[Exercise] Transcribe the records exactly. Pictures do not belong in the transcription.

Extracted data entries:
⁂

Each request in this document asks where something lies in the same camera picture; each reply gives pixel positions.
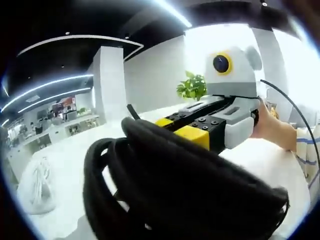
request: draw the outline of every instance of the led light strip
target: led light strip
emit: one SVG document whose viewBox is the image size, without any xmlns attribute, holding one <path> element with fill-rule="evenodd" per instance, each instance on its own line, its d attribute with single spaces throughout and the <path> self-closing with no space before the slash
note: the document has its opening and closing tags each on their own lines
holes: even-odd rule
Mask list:
<svg viewBox="0 0 320 240">
<path fill-rule="evenodd" d="M 5 121 L 1 124 L 1 127 L 3 127 L 7 122 L 9 122 L 9 119 L 5 120 Z"/>
<path fill-rule="evenodd" d="M 56 84 L 56 83 L 60 83 L 60 82 L 64 82 L 64 81 L 67 81 L 67 80 L 71 80 L 71 79 L 81 79 L 81 78 L 87 78 L 87 77 L 92 77 L 93 74 L 85 74 L 85 75 L 79 75 L 79 76 L 71 76 L 71 77 L 67 77 L 67 78 L 63 78 L 63 79 L 59 79 L 59 80 L 55 80 L 55 81 L 51 81 L 51 82 L 48 82 L 48 83 L 45 83 L 43 85 L 40 85 L 40 86 L 37 86 L 35 88 L 32 88 L 26 92 L 24 92 L 23 94 L 15 97 L 14 99 L 12 99 L 10 102 L 8 102 L 6 105 L 3 106 L 3 108 L 1 109 L 1 113 L 7 108 L 9 107 L 13 102 L 17 101 L 18 99 L 22 98 L 23 96 L 35 91 L 35 90 L 38 90 L 38 89 L 41 89 L 45 86 L 49 86 L 51 84 Z"/>
<path fill-rule="evenodd" d="M 5 86 L 3 86 L 3 85 L 2 85 L 2 87 L 3 87 L 3 90 L 4 90 L 5 94 L 7 95 L 7 97 L 9 97 L 9 94 L 8 94 L 8 92 L 7 92 L 6 88 L 5 88 Z"/>
<path fill-rule="evenodd" d="M 89 89 L 91 89 L 91 88 L 90 88 L 90 87 L 86 87 L 86 88 L 81 88 L 81 89 L 73 90 L 73 91 L 67 91 L 67 92 L 64 92 L 64 93 L 60 93 L 60 94 L 58 94 L 58 95 L 54 95 L 54 96 L 48 97 L 48 98 L 46 98 L 46 99 L 37 101 L 37 102 L 35 102 L 35 103 L 33 103 L 33 104 L 31 104 L 31 105 L 29 105 L 29 106 L 21 109 L 20 111 L 18 111 L 18 114 L 21 113 L 21 112 L 23 112 L 24 110 L 27 110 L 27 109 L 33 107 L 34 105 L 40 104 L 40 103 L 42 103 L 42 102 L 44 102 L 44 101 L 47 101 L 47 100 L 49 100 L 49 99 L 54 99 L 54 98 L 60 97 L 60 96 L 62 96 L 62 95 L 72 94 L 72 93 L 76 93 L 76 92 L 80 92 L 80 91 L 84 91 L 84 90 L 89 90 Z"/>
<path fill-rule="evenodd" d="M 177 10 L 174 9 L 173 6 L 169 5 L 164 0 L 155 0 L 156 3 L 158 3 L 162 8 L 167 10 L 169 13 L 171 13 L 173 16 L 175 16 L 177 19 L 180 20 L 187 28 L 191 28 L 192 24 L 184 17 L 182 16 Z"/>
<path fill-rule="evenodd" d="M 25 53 L 26 51 L 29 51 L 30 49 L 33 49 L 35 47 L 41 46 L 43 44 L 47 44 L 47 43 L 51 43 L 51 42 L 55 42 L 55 41 L 59 41 L 59 40 L 66 40 L 66 39 L 104 39 L 104 40 L 111 40 L 111 41 L 117 41 L 117 42 L 123 42 L 123 43 L 127 43 L 127 44 L 132 44 L 132 45 L 136 45 L 138 46 L 137 49 L 133 50 L 130 54 L 128 54 L 123 61 L 127 60 L 128 58 L 130 58 L 133 54 L 135 54 L 136 52 L 138 52 L 140 49 L 142 49 L 144 47 L 143 44 L 135 42 L 135 41 L 130 41 L 130 40 L 126 40 L 126 39 L 121 39 L 121 38 L 117 38 L 117 37 L 112 37 L 112 36 L 100 36 L 100 35 L 68 35 L 68 36 L 58 36 L 58 37 L 54 37 L 54 38 L 50 38 L 41 42 L 38 42 L 36 44 L 33 44 L 25 49 L 23 49 L 21 52 L 19 52 L 19 55 Z"/>
</svg>

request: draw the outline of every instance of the white robot part
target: white robot part
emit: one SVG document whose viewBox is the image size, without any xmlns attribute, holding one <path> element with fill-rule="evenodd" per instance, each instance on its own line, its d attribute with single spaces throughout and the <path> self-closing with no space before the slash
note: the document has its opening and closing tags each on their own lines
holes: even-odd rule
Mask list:
<svg viewBox="0 0 320 240">
<path fill-rule="evenodd" d="M 226 124 L 224 129 L 224 146 L 233 149 L 248 139 L 254 129 L 254 119 L 247 117 L 233 125 Z"/>
<path fill-rule="evenodd" d="M 258 97 L 255 70 L 262 68 L 259 53 L 232 47 L 210 54 L 205 63 L 207 93 L 218 96 Z"/>
</svg>

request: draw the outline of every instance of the white pillar
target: white pillar
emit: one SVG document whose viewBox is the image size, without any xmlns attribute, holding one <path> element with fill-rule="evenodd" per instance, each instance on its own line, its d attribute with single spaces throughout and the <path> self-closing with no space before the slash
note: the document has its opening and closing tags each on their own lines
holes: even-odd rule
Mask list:
<svg viewBox="0 0 320 240">
<path fill-rule="evenodd" d="M 124 50 L 102 46 L 93 58 L 95 111 L 100 121 L 121 120 L 128 115 Z"/>
<path fill-rule="evenodd" d="M 279 43 L 273 31 L 252 28 L 259 47 L 265 80 L 276 85 L 288 95 L 289 87 L 285 69 L 285 62 Z M 267 86 L 267 100 L 277 104 L 276 111 L 282 121 L 289 120 L 292 105 L 273 88 Z"/>
</svg>

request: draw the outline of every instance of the yellow block
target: yellow block
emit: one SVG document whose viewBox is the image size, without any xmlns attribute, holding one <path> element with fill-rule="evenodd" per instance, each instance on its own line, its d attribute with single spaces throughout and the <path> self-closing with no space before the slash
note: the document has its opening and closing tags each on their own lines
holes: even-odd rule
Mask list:
<svg viewBox="0 0 320 240">
<path fill-rule="evenodd" d="M 159 127 L 164 127 L 166 125 L 169 125 L 173 123 L 173 121 L 171 121 L 170 119 L 167 118 L 161 118 L 158 121 L 155 122 L 155 125 L 159 126 Z"/>
<path fill-rule="evenodd" d="M 174 133 L 210 150 L 209 132 L 205 130 L 187 125 L 176 130 Z"/>
</svg>

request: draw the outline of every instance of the white robot head
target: white robot head
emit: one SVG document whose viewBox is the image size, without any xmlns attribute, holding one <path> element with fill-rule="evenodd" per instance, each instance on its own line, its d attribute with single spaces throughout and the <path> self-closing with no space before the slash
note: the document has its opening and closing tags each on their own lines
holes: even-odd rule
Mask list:
<svg viewBox="0 0 320 240">
<path fill-rule="evenodd" d="M 205 63 L 204 79 L 208 95 L 256 98 L 255 72 L 261 70 L 262 62 L 254 47 L 242 51 L 232 47 L 210 54 Z"/>
</svg>

⁂

[Task response]
Each request in this document asks where something lies in the same camera picture; each reply gives pixel positions.
request: draw the outline of every instance of the led light strip
target: led light strip
emit: one SVG document whose viewBox is the image size, without any xmlns attribute, holding one <path> element with fill-rule="evenodd" per instance, each instance on its own line, its d attribute with single spaces throughout and the <path> self-closing with no space before the slash
note: the document has its opening and closing tags each on their own lines
holes: even-odd rule
Mask list:
<svg viewBox="0 0 320 240">
<path fill-rule="evenodd" d="M 5 121 L 1 124 L 1 127 L 3 127 L 7 122 L 9 122 L 9 119 L 5 120 Z"/>
<path fill-rule="evenodd" d="M 56 84 L 56 83 L 60 83 L 60 82 L 64 82 L 64 81 L 67 81 L 67 80 L 71 80 L 71 79 L 81 79 L 81 78 L 87 78 L 87 77 L 92 77 L 93 74 L 85 74 L 85 75 L 79 75 L 79 76 L 71 76 L 71 77 L 67 77 L 67 78 L 63 78 L 63 79 L 59 79 L 59 80 L 55 80 L 55 81 L 51 81 L 51 82 L 48 82 L 48 83 L 45 83 L 43 85 L 40 85 L 40 86 L 37 86 L 35 88 L 32 88 L 26 92 L 24 92 L 23 94 L 15 97 L 14 99 L 12 99 L 10 102 L 8 102 L 6 105 L 3 106 L 3 108 L 1 109 L 1 113 L 7 108 L 9 107 L 13 102 L 17 101 L 18 99 L 22 98 L 23 96 L 35 91 L 35 90 L 38 90 L 38 89 L 41 89 L 45 86 L 49 86 L 51 84 Z"/>
<path fill-rule="evenodd" d="M 5 86 L 3 86 L 3 85 L 2 85 L 2 87 L 3 87 L 3 90 L 4 90 L 5 94 L 7 95 L 7 97 L 9 97 L 9 94 L 8 94 L 8 92 L 7 92 L 6 88 L 5 88 Z"/>
<path fill-rule="evenodd" d="M 89 89 L 91 89 L 91 88 L 90 88 L 90 87 L 86 87 L 86 88 L 81 88 L 81 89 L 73 90 L 73 91 L 67 91 L 67 92 L 64 92 L 64 93 L 60 93 L 60 94 L 58 94 L 58 95 L 54 95 L 54 96 L 48 97 L 48 98 L 46 98 L 46 99 L 37 101 L 37 102 L 35 102 L 35 103 L 33 103 L 33 104 L 31 104 L 31 105 L 29 105 L 29 106 L 21 109 L 20 111 L 18 111 L 18 114 L 21 113 L 21 112 L 23 112 L 24 110 L 27 110 L 27 109 L 33 107 L 34 105 L 40 104 L 40 103 L 42 103 L 42 102 L 44 102 L 44 101 L 47 101 L 47 100 L 49 100 L 49 99 L 54 99 L 54 98 L 60 97 L 60 96 L 62 96 L 62 95 L 72 94 L 72 93 L 76 93 L 76 92 L 80 92 L 80 91 L 84 91 L 84 90 L 89 90 Z"/>
<path fill-rule="evenodd" d="M 177 10 L 174 9 L 173 6 L 169 5 L 164 0 L 155 0 L 156 3 L 158 3 L 162 8 L 167 10 L 169 13 L 171 13 L 173 16 L 175 16 L 177 19 L 180 20 L 187 28 L 191 28 L 192 24 L 184 17 L 182 16 Z"/>
<path fill-rule="evenodd" d="M 25 53 L 26 51 L 29 51 L 30 49 L 33 49 L 35 47 L 41 46 L 43 44 L 47 44 L 47 43 L 51 43 L 51 42 L 55 42 L 55 41 L 59 41 L 59 40 L 66 40 L 66 39 L 104 39 L 104 40 L 111 40 L 111 41 L 117 41 L 117 42 L 123 42 L 123 43 L 127 43 L 127 44 L 132 44 L 132 45 L 136 45 L 138 46 L 137 49 L 133 50 L 130 54 L 128 54 L 123 61 L 127 60 L 128 58 L 130 58 L 133 54 L 135 54 L 136 52 L 138 52 L 140 49 L 142 49 L 144 47 L 143 44 L 135 42 L 135 41 L 130 41 L 130 40 L 126 40 L 126 39 L 121 39 L 121 38 L 117 38 L 117 37 L 112 37 L 112 36 L 100 36 L 100 35 L 68 35 L 68 36 L 58 36 L 58 37 L 54 37 L 54 38 L 50 38 L 41 42 L 38 42 L 36 44 L 33 44 L 25 49 L 23 49 L 21 52 L 19 52 L 19 55 Z"/>
</svg>

request: draw the outline of every instance of the white robot part
target: white robot part
emit: one SVG document whose viewBox is the image size, without any xmlns attribute, holding one <path> element with fill-rule="evenodd" per instance, each instance on its own line, its d attribute with single spaces throughout and the <path> self-closing with no space before the slash
note: the document has its opening and closing tags each on their own lines
holes: even-odd rule
Mask list:
<svg viewBox="0 0 320 240">
<path fill-rule="evenodd" d="M 226 124 L 224 129 L 224 146 L 233 149 L 248 139 L 254 129 L 254 119 L 247 117 L 233 125 Z"/>
<path fill-rule="evenodd" d="M 258 97 L 255 70 L 262 68 L 259 53 L 232 47 L 210 54 L 205 63 L 207 93 L 218 96 Z"/>
</svg>

request: draw the outline of every instance of the white pillar
target: white pillar
emit: one SVG document whose viewBox is the image size, without any xmlns attribute, holding one <path> element with fill-rule="evenodd" per instance, each instance on its own line, its d attribute with single spaces throughout and the <path> self-closing with no space before the slash
note: the document has its opening and closing tags each on their own lines
holes: even-odd rule
Mask list:
<svg viewBox="0 0 320 240">
<path fill-rule="evenodd" d="M 124 50 L 102 46 L 93 58 L 95 111 L 100 121 L 121 120 L 128 115 Z"/>
<path fill-rule="evenodd" d="M 279 43 L 273 31 L 252 28 L 259 47 L 265 80 L 276 85 L 288 95 L 289 87 L 285 69 L 285 62 Z M 267 86 L 267 100 L 277 104 L 276 111 L 282 121 L 289 120 L 292 105 L 273 88 Z"/>
</svg>

request: draw the outline of every instance of the yellow block
target: yellow block
emit: one SVG document whose viewBox is the image size, without any xmlns attribute, holding one <path> element with fill-rule="evenodd" per instance, each instance on its own line, its d attribute with single spaces throughout and the <path> self-closing with no space before the slash
note: the document has its opening and closing tags each on their own lines
holes: even-odd rule
Mask list:
<svg viewBox="0 0 320 240">
<path fill-rule="evenodd" d="M 159 127 L 164 127 L 166 125 L 169 125 L 173 123 L 173 121 L 171 121 L 170 119 L 167 118 L 161 118 L 158 121 L 155 122 L 155 125 L 159 126 Z"/>
<path fill-rule="evenodd" d="M 174 133 L 210 150 L 209 132 L 205 130 L 187 125 L 176 130 Z"/>
</svg>

request: draw the outline of every instance of the white robot head
target: white robot head
emit: one SVG document whose viewBox is the image size, without any xmlns attribute, holding one <path> element with fill-rule="evenodd" per instance, each instance on its own line, its d attribute with single spaces throughout and the <path> self-closing with no space before the slash
note: the document has its opening and closing tags each on their own lines
holes: even-odd rule
Mask list:
<svg viewBox="0 0 320 240">
<path fill-rule="evenodd" d="M 205 63 L 204 79 L 208 95 L 256 98 L 255 72 L 261 70 L 262 62 L 254 47 L 242 51 L 232 47 L 210 54 Z"/>
</svg>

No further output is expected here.